## PROBLEM TO SOLVE
Transcribe exactly the line in which "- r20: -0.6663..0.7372" occurs, plus every line that comes after it up to the end of the entries.

MATERIALS PROVIDED Block Start

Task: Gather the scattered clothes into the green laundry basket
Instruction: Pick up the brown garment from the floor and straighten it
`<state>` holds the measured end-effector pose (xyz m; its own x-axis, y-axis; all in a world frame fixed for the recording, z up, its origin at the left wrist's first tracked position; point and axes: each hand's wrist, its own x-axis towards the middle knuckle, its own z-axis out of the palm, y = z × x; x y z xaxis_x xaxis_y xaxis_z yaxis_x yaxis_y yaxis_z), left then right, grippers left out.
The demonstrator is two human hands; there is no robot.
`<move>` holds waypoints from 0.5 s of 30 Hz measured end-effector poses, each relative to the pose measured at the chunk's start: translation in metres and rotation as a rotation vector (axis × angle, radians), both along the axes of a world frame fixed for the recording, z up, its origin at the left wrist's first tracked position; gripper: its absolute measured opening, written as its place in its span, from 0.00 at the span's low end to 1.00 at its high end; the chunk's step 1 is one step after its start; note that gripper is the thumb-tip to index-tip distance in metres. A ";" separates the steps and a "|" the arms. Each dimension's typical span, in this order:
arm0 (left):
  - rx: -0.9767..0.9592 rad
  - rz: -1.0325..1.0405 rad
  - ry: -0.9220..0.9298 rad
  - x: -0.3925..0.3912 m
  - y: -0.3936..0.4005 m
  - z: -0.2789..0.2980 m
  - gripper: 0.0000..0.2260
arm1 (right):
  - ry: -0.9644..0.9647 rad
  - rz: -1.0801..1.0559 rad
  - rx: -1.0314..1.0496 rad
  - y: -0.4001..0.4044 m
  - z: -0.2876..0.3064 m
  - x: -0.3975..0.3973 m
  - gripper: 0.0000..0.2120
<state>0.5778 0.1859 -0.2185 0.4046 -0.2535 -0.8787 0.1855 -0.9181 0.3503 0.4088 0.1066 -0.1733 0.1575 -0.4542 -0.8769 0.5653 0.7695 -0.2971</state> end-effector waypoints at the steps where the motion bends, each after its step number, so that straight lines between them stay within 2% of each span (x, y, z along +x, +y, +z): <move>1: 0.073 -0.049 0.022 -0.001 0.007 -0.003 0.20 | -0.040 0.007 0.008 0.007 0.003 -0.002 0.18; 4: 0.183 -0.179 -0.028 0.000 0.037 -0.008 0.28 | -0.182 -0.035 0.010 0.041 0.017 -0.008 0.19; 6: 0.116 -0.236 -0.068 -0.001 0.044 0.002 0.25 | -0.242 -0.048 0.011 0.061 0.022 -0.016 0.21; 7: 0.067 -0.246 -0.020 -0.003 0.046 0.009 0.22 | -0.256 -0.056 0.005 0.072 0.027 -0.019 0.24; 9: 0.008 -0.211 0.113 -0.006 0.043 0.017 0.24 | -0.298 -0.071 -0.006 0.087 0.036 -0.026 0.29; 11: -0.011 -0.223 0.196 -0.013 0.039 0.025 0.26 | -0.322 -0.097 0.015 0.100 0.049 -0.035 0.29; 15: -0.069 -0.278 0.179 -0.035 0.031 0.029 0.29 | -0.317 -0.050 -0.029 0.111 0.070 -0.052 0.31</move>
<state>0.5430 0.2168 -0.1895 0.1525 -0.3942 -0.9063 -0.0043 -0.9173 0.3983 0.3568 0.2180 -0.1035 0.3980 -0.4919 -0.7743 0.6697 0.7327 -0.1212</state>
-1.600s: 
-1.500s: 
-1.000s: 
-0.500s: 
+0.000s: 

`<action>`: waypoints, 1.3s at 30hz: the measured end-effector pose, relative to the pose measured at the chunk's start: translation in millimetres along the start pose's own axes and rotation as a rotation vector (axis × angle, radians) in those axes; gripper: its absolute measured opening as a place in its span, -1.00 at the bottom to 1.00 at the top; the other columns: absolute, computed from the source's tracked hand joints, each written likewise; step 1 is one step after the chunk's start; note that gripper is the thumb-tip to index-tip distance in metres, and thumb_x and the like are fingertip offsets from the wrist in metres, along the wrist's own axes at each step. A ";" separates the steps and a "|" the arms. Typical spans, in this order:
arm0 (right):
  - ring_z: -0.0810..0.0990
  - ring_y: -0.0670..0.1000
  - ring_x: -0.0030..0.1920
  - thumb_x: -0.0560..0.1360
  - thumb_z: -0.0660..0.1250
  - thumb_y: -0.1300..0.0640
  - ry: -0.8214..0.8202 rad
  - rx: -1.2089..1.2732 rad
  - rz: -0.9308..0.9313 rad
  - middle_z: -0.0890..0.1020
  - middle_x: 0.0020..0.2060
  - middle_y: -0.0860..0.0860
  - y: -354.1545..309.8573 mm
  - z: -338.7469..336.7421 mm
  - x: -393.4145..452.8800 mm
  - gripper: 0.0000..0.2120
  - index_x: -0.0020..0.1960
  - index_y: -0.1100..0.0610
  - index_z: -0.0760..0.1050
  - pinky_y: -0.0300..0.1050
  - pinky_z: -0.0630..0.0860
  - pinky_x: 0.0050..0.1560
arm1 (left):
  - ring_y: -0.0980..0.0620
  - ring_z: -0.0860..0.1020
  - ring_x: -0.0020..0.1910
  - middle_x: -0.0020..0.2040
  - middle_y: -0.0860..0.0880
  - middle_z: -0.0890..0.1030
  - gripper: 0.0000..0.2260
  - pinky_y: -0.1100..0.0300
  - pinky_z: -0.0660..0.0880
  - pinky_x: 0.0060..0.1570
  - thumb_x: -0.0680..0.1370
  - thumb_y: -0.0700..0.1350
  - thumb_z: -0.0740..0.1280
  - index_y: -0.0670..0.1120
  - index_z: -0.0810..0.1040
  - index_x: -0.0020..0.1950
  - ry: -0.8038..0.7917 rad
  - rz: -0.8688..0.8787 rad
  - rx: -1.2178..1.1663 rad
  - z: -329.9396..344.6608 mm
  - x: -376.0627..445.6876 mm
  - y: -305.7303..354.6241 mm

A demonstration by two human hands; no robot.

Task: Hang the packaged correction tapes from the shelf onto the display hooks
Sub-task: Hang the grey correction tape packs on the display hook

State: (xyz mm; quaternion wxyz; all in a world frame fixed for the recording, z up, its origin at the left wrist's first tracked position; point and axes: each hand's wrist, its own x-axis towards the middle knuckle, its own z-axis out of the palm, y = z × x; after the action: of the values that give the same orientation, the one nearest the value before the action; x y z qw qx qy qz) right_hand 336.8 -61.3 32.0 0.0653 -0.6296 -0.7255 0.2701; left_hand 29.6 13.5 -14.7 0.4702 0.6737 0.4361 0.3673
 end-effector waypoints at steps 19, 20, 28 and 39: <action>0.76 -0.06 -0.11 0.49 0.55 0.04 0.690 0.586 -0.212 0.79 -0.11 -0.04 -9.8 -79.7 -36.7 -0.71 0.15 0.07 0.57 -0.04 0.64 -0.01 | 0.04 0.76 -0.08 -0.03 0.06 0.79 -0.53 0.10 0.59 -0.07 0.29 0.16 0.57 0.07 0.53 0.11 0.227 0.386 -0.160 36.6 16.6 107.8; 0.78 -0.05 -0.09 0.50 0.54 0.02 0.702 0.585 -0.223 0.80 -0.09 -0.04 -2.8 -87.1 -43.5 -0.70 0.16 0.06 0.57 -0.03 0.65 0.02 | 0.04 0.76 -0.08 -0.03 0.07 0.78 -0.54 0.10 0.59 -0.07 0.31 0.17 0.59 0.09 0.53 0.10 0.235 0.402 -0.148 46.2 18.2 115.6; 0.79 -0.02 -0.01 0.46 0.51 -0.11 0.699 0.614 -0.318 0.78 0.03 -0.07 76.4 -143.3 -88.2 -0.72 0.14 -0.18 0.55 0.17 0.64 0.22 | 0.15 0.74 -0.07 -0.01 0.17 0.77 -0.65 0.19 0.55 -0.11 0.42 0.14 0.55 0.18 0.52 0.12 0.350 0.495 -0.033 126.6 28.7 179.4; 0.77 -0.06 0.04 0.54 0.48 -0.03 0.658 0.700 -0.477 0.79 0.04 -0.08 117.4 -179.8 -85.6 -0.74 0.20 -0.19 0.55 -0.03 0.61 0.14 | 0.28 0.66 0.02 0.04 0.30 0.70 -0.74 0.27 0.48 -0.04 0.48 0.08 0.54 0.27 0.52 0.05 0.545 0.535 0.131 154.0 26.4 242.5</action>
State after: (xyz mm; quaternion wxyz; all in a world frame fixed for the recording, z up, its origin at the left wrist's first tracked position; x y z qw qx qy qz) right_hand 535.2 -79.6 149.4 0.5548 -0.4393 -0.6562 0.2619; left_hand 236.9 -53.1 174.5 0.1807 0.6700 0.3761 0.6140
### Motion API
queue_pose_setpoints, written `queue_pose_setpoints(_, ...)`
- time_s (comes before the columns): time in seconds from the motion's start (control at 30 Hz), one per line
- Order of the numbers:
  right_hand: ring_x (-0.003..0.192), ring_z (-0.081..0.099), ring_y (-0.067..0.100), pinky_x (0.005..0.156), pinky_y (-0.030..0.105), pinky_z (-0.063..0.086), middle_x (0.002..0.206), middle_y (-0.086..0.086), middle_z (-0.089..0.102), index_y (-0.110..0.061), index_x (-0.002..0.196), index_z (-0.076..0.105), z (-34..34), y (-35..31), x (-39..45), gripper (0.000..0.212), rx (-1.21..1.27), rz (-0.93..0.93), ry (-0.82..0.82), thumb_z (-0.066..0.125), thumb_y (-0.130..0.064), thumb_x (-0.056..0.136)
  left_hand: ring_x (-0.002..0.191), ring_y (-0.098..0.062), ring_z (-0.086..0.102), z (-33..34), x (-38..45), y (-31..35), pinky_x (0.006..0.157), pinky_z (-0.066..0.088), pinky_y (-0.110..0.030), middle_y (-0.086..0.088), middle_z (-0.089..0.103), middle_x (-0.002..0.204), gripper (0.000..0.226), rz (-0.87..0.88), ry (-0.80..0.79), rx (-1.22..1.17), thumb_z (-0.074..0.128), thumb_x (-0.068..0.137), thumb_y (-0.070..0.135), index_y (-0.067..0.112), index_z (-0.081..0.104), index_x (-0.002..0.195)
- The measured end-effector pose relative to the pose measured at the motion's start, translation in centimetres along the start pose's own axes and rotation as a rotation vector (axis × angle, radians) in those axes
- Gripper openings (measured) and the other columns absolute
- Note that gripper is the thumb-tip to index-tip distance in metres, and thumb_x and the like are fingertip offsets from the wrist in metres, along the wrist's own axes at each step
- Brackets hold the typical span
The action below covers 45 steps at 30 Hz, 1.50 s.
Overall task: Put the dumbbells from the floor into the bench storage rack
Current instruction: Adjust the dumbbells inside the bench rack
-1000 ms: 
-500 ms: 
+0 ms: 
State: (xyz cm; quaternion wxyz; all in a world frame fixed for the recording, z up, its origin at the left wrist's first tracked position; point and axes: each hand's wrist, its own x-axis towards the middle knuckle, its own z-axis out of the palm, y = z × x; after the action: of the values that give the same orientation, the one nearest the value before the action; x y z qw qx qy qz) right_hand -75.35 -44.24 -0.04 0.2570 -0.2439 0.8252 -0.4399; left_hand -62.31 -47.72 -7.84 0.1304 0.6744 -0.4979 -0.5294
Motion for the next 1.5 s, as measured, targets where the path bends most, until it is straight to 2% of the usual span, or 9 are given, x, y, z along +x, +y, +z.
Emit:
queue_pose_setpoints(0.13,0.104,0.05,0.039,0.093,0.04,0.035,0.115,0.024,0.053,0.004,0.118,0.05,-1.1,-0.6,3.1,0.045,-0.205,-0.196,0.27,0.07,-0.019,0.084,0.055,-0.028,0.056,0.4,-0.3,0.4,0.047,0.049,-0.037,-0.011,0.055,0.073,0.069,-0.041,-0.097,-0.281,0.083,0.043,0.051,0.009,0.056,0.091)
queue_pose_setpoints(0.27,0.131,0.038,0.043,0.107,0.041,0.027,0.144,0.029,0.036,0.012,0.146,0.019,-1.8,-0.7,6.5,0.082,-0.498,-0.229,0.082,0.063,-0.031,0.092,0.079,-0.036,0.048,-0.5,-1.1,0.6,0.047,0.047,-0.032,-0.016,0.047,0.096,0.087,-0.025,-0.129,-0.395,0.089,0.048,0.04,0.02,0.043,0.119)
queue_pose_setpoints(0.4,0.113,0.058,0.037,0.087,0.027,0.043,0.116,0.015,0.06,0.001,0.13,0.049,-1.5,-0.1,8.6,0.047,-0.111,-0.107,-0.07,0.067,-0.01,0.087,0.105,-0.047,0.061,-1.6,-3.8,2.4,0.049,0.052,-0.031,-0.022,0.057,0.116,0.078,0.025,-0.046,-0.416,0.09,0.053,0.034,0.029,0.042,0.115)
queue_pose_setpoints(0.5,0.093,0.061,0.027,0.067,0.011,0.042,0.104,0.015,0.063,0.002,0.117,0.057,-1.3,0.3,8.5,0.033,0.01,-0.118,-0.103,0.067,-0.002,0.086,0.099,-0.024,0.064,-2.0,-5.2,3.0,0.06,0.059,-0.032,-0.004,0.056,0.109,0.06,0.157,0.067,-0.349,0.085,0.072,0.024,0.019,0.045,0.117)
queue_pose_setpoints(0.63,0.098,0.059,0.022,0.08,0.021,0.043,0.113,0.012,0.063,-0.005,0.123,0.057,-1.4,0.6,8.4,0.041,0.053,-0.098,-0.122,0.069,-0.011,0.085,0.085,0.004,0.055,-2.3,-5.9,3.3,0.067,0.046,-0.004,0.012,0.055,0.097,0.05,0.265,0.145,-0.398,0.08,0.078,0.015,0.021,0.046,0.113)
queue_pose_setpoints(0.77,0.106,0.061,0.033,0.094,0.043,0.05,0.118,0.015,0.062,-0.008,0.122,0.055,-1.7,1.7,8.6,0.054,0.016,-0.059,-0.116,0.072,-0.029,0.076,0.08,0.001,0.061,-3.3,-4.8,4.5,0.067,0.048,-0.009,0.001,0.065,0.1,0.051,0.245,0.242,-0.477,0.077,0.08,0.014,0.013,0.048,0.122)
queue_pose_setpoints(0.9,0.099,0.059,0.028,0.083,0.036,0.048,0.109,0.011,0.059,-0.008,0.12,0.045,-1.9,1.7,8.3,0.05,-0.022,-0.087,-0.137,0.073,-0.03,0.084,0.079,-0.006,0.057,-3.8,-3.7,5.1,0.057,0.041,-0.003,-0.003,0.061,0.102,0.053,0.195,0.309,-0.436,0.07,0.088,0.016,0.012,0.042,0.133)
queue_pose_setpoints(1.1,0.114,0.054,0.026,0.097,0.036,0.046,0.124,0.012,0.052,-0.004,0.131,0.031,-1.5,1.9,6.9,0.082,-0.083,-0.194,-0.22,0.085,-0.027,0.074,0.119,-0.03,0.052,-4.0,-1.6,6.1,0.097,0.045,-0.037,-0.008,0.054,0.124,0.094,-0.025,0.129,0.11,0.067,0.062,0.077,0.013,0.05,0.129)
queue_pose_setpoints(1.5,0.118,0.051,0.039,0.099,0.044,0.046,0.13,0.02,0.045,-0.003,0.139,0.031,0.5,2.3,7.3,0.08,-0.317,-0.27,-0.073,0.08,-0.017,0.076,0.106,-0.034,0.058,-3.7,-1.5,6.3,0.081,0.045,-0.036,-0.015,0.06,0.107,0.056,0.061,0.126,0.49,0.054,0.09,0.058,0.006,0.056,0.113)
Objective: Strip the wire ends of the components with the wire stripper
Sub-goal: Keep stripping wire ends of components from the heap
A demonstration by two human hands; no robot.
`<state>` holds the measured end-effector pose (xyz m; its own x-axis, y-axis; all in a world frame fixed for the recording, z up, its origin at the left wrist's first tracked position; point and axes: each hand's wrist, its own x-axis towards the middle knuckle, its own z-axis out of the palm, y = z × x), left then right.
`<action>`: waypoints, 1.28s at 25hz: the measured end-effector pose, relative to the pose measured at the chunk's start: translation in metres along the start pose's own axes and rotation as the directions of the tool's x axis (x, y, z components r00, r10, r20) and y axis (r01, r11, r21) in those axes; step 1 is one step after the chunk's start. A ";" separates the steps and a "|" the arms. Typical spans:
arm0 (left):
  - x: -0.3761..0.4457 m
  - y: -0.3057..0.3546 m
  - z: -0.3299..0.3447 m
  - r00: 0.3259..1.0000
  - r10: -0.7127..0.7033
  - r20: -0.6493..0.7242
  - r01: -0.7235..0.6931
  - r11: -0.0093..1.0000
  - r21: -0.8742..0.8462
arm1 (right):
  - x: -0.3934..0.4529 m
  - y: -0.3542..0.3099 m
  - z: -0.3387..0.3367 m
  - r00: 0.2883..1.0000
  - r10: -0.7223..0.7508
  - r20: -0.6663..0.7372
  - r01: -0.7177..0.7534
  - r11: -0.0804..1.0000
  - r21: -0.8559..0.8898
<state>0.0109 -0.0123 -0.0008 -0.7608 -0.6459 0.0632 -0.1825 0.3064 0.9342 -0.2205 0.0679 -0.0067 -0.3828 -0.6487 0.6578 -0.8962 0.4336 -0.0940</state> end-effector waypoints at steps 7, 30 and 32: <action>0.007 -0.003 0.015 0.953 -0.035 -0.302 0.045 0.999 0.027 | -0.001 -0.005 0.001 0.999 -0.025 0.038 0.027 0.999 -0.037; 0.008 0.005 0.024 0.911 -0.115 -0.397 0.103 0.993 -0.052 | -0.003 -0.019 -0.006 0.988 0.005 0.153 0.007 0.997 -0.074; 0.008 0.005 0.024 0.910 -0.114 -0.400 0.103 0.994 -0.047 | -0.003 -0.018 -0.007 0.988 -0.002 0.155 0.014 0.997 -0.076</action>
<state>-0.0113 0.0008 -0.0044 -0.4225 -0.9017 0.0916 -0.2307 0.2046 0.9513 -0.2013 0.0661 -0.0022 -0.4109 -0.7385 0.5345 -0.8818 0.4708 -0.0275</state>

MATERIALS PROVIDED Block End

## RESPONSE AREA
  - r20: -0.6663..0.7372
  - r01: -0.7177..0.7534
  - r11: -0.0804..1.0000
  - r21: -0.8559..0.8898
<state>0.0109 -0.0123 -0.0008 -0.7608 -0.6459 0.0632 -0.1825 0.3064 0.9342 -0.2205 0.0679 -0.0067 -0.3828 -0.6487 0.6578 -0.8962 0.4336 -0.0940</state> end-effector waypoints at steps 7, 30 and 32: <action>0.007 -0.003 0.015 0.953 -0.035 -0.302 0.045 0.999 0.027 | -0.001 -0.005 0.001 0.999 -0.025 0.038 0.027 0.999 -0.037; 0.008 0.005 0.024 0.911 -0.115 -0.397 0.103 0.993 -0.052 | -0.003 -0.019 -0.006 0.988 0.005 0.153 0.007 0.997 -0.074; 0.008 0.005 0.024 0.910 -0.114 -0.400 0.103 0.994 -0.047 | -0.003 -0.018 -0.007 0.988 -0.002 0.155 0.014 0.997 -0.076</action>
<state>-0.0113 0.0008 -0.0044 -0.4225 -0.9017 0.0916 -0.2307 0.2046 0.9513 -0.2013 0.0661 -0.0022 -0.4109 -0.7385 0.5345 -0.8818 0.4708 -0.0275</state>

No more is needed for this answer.